# Exercise requirements:
From the records below, copy out exactly the lines from the one containing "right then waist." to the one containing "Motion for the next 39", both included. Add nothing else.

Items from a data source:

* * *

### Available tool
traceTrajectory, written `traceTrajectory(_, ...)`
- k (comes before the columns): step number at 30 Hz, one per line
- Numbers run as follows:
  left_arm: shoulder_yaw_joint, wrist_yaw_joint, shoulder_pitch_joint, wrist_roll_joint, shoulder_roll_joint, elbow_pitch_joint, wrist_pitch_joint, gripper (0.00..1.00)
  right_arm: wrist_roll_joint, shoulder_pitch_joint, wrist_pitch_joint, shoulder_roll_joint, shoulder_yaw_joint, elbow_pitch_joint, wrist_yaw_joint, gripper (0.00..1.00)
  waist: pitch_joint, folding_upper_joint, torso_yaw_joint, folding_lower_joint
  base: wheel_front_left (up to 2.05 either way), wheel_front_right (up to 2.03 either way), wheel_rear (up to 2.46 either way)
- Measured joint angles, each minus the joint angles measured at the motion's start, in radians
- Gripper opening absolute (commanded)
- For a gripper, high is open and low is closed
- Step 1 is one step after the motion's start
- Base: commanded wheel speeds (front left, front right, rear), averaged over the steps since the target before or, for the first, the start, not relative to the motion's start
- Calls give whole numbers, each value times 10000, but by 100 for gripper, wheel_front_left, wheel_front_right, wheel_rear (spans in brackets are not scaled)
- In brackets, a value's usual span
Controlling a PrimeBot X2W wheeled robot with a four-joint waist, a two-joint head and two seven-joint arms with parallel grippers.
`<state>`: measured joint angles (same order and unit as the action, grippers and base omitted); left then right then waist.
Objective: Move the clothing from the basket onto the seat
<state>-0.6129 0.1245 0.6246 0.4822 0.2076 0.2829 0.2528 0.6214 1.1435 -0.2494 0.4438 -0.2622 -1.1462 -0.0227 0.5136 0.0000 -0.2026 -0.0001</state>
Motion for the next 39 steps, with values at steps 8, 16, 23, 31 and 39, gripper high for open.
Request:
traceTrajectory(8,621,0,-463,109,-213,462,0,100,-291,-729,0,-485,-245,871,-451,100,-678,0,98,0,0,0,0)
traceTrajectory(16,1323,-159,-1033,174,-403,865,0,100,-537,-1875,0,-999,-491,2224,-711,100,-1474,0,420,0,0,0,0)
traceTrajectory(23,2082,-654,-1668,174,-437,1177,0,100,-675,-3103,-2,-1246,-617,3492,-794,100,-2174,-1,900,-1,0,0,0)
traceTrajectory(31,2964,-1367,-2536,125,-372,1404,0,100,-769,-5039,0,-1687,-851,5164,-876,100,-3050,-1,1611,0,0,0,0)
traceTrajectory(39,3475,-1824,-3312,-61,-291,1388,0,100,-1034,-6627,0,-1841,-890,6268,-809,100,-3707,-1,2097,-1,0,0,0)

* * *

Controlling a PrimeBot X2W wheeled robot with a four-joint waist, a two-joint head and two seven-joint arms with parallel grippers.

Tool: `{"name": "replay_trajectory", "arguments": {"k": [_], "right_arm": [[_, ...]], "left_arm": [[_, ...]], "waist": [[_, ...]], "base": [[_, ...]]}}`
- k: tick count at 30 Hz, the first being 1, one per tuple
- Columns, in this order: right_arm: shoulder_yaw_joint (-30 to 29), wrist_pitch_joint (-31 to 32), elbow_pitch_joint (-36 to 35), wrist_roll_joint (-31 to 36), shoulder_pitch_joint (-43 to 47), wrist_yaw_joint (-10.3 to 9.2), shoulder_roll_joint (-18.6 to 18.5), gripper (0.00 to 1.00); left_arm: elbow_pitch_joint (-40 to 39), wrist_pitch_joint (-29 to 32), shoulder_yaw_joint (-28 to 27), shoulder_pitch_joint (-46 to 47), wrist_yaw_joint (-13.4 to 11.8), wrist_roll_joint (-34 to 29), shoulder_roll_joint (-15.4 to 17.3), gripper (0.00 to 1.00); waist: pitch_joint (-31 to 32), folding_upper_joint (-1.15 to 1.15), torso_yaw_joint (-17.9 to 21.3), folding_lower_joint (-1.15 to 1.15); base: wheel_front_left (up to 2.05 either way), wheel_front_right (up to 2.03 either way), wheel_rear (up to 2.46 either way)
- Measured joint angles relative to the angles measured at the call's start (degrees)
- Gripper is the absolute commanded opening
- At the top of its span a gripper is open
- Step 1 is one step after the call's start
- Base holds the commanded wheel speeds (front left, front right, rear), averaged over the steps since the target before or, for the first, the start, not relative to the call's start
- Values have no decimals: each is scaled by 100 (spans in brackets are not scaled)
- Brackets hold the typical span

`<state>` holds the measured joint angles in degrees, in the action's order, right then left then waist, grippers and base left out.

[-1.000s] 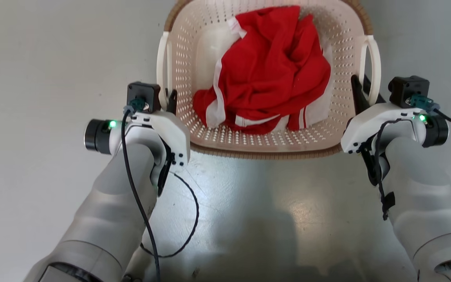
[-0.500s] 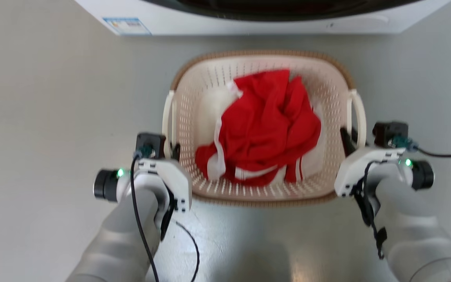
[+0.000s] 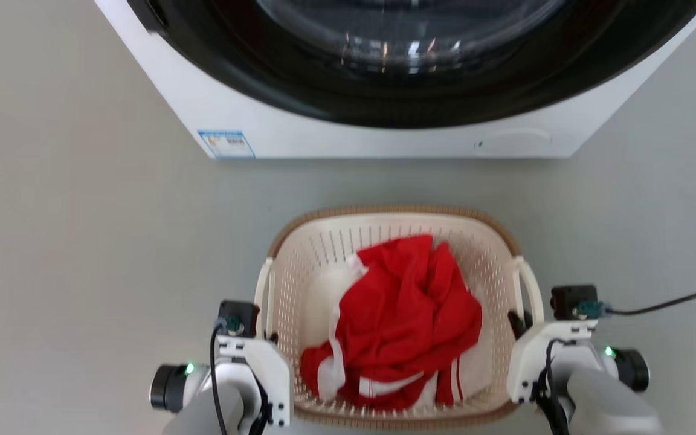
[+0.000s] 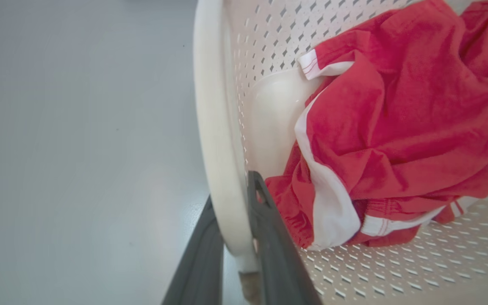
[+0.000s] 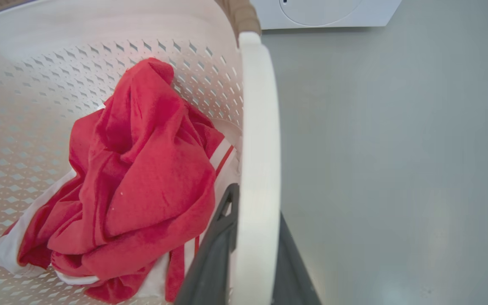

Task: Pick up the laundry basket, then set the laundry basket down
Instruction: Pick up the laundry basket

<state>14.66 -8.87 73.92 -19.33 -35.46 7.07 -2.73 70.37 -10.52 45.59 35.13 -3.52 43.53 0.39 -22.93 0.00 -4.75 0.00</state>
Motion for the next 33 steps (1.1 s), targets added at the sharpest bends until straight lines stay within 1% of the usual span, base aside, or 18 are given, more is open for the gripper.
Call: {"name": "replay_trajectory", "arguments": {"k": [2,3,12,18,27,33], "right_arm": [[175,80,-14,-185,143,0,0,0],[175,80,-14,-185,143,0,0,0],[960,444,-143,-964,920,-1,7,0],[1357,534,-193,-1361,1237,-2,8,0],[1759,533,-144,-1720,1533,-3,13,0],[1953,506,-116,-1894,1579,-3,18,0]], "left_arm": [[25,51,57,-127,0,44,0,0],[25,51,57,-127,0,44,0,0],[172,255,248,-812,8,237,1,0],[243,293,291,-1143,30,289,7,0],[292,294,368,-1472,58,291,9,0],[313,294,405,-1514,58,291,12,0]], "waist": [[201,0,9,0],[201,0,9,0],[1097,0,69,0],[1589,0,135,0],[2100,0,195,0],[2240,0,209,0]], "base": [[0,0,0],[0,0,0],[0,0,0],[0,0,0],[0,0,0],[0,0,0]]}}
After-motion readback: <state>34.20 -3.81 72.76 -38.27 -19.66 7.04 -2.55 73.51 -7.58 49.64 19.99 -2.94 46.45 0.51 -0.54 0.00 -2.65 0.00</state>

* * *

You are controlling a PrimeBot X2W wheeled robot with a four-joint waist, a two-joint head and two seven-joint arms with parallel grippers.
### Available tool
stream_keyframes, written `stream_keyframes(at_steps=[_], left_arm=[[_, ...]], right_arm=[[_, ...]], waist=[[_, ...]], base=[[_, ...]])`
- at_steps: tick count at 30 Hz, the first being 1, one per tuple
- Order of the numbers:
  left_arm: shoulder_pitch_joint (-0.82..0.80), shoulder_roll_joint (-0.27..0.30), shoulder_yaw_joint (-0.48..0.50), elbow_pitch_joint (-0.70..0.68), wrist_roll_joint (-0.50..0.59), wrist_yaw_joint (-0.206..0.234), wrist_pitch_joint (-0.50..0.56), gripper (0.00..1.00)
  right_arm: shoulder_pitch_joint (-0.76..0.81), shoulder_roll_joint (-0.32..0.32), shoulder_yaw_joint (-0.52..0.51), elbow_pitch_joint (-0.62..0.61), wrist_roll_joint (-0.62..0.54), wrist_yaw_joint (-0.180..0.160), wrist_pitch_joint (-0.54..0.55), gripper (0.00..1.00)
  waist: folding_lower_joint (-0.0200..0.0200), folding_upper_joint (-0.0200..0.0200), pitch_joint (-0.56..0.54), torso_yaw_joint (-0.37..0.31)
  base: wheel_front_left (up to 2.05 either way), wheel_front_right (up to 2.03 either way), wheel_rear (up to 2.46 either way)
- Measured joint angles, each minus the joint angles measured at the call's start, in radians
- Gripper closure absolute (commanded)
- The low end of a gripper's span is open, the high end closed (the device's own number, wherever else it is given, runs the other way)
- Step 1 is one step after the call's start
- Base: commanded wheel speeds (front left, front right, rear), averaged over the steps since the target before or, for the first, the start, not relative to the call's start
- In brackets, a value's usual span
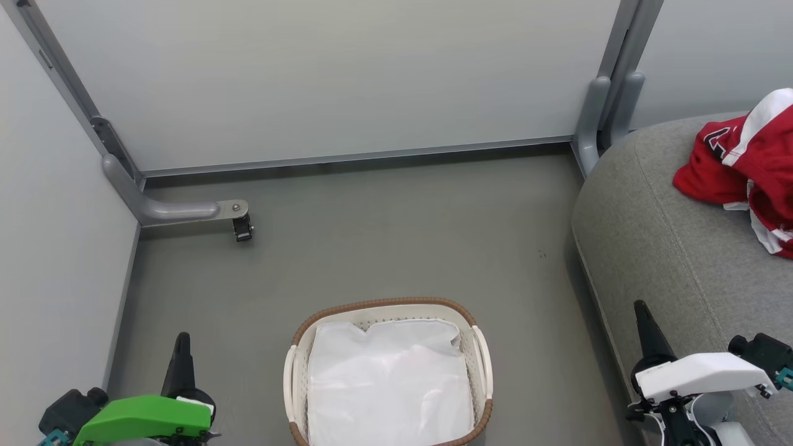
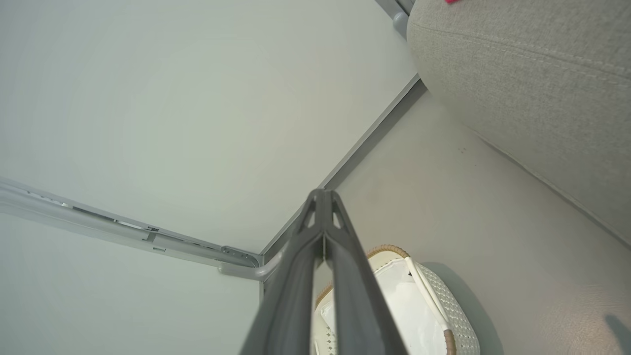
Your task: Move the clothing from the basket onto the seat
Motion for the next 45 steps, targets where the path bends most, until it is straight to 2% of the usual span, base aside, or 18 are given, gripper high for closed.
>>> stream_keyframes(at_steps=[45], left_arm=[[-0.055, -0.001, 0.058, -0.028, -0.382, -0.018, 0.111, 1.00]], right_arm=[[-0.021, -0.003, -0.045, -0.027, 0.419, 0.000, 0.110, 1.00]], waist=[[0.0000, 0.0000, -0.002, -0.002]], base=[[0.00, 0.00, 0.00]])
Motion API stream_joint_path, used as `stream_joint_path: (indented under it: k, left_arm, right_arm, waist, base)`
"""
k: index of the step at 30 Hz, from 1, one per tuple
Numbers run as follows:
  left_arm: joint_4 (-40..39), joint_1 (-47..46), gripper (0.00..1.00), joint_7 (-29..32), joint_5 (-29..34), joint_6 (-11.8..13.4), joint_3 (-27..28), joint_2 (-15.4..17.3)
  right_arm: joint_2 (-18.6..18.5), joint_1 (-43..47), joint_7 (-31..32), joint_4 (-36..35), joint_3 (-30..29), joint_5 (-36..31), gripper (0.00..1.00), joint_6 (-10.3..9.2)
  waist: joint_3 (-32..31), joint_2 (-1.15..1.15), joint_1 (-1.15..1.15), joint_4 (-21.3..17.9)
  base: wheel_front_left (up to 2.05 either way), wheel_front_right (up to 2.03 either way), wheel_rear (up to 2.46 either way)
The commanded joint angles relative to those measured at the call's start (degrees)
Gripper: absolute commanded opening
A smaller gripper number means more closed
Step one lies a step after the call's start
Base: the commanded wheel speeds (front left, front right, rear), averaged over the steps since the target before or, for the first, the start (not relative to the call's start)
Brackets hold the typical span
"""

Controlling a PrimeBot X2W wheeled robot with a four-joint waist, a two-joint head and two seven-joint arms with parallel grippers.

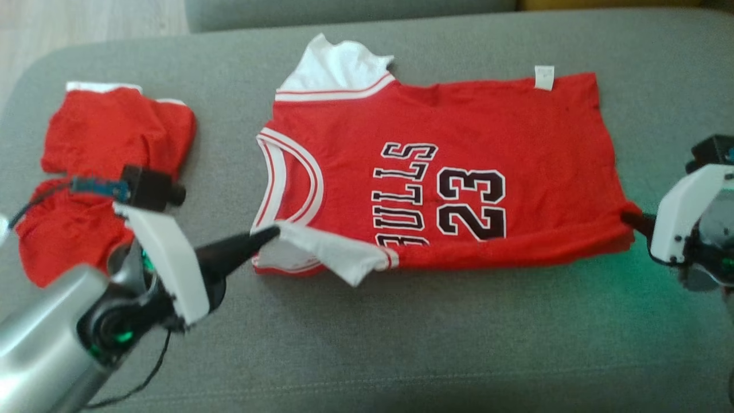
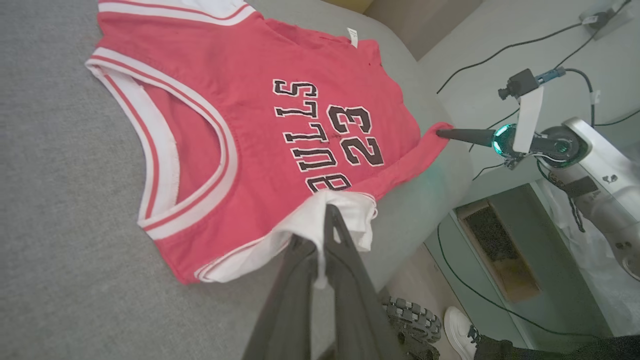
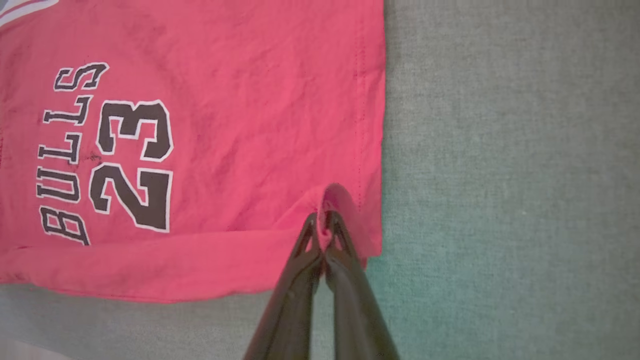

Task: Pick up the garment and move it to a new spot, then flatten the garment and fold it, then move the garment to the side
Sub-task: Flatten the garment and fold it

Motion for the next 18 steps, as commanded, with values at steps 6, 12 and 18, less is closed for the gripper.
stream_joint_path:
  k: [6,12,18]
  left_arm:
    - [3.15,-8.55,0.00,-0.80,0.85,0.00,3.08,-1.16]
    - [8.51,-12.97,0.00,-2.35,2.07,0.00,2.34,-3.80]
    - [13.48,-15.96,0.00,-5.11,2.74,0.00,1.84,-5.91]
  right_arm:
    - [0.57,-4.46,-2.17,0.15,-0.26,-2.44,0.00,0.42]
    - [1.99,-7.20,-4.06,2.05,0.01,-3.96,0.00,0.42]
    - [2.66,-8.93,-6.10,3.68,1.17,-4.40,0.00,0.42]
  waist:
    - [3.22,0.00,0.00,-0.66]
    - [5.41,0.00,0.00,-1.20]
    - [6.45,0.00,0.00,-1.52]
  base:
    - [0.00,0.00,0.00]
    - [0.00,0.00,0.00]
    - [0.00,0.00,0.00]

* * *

# Response area:
`<state>`: measured joint angles (same order and unit as the action, grippers and base omitted); left then right then waist.
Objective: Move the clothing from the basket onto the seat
<state>-0.6129 0.1245 0.6246 0.4822 0.2076 0.2829 0.2528 0.6214 1.1435 -0.2494 0.4438 -0.2622 -1.1462 -0.0227 0.5136 0.0000 -0.2026 -0.0001</state>
Motion for the next 39 steps, with values at steps 8, 16, 23, 31 and 39, gripper high for open.

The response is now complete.